The Book of Wounds

im writing a book and its called the Book of Wounds. actually writing is probably the wrong word im really just living and the Book is being written about the things i do. like sometimes i fuck up and break a glass and cut my hand and that goes in the Book because i got hurt but didnt really deserve it. although im not so sure about that because i did drop a glass so it is my fault that it broke and my fault that i got cut. but its only a little cut and not even a big deal so who cares i guess.

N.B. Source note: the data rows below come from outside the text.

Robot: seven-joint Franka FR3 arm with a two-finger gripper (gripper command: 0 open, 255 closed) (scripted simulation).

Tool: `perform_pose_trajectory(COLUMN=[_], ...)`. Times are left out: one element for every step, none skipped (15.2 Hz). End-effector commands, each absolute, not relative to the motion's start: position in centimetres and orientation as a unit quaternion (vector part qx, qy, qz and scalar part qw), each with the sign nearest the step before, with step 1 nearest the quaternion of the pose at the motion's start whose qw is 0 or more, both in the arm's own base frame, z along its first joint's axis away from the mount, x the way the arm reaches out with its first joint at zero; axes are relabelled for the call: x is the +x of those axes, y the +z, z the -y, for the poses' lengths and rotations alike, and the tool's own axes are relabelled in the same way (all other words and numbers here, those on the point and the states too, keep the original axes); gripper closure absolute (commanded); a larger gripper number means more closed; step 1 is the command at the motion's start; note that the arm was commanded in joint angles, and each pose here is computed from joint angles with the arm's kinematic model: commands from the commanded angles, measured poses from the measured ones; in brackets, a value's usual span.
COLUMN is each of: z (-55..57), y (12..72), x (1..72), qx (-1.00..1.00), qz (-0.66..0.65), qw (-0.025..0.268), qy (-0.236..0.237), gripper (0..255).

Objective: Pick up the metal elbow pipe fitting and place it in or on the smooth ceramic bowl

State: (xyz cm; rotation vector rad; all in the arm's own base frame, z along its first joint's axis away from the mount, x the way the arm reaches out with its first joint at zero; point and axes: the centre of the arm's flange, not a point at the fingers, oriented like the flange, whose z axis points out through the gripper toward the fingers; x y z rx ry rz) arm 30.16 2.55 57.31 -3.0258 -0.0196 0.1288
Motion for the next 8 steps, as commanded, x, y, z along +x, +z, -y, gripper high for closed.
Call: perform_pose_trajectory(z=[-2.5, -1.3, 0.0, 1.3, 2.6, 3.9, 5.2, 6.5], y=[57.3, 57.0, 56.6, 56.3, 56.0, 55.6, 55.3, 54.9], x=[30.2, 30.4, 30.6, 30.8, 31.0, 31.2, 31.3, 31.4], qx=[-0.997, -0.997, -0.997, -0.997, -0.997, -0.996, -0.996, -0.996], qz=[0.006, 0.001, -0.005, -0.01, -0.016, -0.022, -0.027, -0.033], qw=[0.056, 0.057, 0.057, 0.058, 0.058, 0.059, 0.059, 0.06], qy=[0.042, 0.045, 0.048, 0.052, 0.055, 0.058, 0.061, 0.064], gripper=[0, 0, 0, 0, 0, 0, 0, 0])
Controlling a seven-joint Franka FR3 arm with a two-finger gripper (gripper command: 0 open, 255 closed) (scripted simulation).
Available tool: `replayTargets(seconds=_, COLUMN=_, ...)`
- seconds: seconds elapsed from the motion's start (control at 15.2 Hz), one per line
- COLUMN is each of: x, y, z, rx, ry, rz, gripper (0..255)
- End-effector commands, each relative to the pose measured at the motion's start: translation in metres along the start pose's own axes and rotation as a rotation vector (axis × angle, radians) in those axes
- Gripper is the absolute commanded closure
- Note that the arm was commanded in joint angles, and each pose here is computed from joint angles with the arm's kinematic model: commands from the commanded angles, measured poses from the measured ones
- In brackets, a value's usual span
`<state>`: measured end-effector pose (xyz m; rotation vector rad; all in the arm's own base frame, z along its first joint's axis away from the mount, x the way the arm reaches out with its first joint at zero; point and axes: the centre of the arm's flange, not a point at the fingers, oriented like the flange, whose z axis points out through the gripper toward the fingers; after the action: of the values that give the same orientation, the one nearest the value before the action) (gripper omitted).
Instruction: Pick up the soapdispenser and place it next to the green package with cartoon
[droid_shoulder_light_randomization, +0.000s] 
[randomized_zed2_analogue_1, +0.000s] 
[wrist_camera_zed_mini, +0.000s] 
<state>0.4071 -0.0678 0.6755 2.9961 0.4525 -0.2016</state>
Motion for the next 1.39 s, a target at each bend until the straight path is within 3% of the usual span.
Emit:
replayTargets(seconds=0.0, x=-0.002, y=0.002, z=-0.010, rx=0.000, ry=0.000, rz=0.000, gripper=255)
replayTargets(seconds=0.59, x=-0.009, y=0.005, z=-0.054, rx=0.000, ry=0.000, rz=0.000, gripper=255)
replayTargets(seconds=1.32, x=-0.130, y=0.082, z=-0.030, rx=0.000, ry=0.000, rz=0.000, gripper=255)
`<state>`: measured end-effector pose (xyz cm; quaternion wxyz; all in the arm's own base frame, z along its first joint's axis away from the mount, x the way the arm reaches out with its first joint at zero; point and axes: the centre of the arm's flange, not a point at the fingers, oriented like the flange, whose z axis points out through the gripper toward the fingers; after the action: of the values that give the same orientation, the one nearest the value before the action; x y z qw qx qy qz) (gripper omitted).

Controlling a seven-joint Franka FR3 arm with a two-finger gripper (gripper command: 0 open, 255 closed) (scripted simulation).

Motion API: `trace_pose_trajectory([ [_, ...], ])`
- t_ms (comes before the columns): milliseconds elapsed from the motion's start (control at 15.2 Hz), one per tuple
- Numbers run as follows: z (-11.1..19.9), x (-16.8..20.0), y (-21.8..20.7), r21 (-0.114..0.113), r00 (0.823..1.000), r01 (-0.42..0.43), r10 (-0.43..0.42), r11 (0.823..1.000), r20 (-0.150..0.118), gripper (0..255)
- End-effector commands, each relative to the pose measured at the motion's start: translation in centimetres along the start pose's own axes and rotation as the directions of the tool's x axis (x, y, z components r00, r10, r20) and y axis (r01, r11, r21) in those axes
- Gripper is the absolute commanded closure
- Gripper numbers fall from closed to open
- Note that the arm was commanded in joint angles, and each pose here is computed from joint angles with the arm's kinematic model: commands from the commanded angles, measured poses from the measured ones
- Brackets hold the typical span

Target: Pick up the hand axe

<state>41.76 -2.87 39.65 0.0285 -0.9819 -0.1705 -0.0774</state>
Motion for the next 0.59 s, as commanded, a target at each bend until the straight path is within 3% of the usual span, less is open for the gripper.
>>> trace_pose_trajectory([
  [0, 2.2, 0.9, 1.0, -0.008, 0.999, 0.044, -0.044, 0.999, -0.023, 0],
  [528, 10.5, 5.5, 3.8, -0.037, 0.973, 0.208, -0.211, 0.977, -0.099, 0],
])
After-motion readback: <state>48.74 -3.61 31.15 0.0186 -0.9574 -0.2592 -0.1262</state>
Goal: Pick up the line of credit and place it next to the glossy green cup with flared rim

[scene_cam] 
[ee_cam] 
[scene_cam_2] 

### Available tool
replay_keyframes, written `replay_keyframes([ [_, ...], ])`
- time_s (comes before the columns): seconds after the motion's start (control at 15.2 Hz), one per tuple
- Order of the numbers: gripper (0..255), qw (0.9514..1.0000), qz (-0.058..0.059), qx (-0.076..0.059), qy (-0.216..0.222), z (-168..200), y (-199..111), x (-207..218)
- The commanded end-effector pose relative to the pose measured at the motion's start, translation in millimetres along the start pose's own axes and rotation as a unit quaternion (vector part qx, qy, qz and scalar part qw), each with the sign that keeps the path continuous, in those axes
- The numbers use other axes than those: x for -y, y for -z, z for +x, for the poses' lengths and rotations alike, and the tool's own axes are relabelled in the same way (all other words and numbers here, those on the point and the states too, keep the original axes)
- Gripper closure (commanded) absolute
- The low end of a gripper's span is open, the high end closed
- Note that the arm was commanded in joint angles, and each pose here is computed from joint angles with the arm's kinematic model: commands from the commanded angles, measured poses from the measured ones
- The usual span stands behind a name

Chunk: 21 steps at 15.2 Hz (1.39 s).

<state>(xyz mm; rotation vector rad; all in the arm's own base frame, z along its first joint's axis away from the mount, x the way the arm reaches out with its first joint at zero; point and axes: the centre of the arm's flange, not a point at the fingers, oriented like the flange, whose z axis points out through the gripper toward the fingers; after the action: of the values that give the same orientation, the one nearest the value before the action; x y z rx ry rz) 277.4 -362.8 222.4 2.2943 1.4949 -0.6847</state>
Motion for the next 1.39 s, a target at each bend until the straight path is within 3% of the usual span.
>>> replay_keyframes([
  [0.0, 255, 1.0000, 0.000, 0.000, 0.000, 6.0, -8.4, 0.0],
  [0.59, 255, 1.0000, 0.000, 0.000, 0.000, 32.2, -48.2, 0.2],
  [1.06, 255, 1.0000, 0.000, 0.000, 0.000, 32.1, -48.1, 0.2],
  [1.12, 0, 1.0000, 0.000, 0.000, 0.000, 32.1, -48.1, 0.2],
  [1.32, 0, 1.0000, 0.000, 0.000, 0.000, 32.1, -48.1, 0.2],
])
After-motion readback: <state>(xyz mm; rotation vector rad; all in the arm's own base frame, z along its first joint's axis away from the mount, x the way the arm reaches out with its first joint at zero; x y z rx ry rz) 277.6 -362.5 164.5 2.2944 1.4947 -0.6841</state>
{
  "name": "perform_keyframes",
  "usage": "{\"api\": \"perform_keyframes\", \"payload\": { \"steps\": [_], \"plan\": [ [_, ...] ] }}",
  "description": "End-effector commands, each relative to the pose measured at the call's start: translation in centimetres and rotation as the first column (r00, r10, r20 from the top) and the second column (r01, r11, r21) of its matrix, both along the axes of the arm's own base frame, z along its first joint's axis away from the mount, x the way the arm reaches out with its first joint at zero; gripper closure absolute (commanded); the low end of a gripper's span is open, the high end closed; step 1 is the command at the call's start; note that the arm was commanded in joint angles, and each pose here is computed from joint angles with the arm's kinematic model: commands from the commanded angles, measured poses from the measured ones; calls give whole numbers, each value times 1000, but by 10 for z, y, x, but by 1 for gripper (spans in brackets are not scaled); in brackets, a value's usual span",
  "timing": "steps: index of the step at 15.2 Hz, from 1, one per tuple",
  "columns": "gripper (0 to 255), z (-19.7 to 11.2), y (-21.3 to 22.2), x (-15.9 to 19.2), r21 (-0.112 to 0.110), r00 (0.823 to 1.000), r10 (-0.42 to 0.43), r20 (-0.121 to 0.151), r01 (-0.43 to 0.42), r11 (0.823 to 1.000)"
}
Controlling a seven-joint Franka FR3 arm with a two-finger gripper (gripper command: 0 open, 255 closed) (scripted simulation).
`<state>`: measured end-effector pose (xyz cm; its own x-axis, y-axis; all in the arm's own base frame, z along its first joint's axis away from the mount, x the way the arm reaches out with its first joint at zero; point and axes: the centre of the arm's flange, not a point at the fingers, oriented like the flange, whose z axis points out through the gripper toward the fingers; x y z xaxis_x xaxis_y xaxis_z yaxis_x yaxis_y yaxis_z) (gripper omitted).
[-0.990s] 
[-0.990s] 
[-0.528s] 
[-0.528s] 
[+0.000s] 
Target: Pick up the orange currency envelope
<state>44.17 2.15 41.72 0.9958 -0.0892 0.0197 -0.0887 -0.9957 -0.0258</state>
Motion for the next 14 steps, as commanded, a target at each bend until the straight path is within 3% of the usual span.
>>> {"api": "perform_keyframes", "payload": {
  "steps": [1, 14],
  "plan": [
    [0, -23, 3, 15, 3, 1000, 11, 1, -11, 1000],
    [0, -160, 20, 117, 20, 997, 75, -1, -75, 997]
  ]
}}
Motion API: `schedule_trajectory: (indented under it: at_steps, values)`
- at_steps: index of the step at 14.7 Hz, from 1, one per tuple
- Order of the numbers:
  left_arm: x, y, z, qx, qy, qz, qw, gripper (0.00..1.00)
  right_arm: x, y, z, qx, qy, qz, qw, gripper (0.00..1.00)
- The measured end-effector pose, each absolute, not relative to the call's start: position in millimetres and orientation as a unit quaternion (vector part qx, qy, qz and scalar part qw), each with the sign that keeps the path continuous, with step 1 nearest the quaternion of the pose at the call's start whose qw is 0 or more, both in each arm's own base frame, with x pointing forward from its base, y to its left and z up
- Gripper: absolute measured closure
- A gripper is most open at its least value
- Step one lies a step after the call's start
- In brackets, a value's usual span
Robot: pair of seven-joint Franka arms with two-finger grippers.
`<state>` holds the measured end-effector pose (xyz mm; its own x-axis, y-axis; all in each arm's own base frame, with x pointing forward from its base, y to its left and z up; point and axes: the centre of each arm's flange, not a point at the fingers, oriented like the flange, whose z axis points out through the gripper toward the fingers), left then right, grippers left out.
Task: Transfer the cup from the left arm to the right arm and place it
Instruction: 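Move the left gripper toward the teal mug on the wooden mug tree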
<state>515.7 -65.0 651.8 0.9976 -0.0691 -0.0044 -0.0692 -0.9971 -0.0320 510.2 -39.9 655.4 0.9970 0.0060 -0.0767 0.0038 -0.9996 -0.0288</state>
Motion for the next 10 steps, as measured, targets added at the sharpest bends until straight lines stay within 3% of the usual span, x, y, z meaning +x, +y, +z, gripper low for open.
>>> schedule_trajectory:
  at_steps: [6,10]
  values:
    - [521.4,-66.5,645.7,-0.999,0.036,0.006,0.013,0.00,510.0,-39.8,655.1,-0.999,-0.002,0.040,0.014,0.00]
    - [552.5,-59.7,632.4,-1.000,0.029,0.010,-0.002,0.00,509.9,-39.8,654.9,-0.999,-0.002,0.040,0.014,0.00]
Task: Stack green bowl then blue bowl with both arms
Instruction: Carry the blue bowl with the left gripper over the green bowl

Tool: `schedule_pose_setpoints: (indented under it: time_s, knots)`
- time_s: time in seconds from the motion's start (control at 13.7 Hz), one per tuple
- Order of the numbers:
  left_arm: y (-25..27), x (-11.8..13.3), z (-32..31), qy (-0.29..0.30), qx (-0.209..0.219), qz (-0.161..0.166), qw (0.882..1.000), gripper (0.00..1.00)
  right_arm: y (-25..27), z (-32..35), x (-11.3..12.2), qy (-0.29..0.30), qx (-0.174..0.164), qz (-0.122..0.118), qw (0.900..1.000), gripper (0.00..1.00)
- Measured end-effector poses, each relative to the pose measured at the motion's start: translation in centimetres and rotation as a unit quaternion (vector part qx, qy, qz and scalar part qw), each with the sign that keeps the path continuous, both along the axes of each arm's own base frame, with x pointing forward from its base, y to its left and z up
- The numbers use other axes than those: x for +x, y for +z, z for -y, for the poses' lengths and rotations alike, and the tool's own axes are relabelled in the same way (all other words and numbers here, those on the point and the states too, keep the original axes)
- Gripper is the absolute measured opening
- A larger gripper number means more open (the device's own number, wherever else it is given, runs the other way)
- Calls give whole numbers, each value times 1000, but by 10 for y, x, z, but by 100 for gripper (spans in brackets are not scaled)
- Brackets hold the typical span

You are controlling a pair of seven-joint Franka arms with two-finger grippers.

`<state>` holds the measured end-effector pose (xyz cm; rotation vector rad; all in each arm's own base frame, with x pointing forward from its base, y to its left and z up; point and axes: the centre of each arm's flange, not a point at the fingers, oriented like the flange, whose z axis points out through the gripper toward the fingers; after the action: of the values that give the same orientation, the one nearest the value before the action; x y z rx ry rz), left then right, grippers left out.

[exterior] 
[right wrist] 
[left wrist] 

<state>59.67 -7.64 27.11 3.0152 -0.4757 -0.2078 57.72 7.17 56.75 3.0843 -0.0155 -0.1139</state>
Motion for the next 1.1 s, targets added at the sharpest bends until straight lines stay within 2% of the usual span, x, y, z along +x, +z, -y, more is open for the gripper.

the Book of Wounds is written about every single time someone has ever gotten hurt and not deserved it. its existed pretty much forever i guess or at least ever since some ape was smart enough to watch another ape die and think “why did this happen. who caused this?” im not the only person in the Book. i bet most people are in it actually.

sometimes i wake up and i can tell its going to be a terrible fucking day where everything just feels like shit. but i got stuff to do anyway so i get up and go to class and do whatever the hell i have to do on that specific day until i dont have to do it anymore and can go back to sleep. thats not what im actually doing though im actually crouched around the pit in my brain with the devil inside it and not taking my eyes off it for a single second because i dont trust it and i dont trust me not to think that its words are actually just my own thoughts.

those days definitely go in the Book of Wounds because that shits not my fault i just got born with a fucking demon in my brain so sucks for me i guess. but its not like theres that much i can do about it except live with it until it kills me. im not even really sure if i would change it if i could because at this point who knows whats my personality and whats just the disease.

the Book is a holy thing because all things in which innocents suffer are holy. maybe i am actually writing the Book instead of just living it because while i cant literally edit its contents and i cant change how much i get hurt at least i can influence the ways i get hurt to some degree.

i dont really have a choice in this but it feels good to be part of something divine.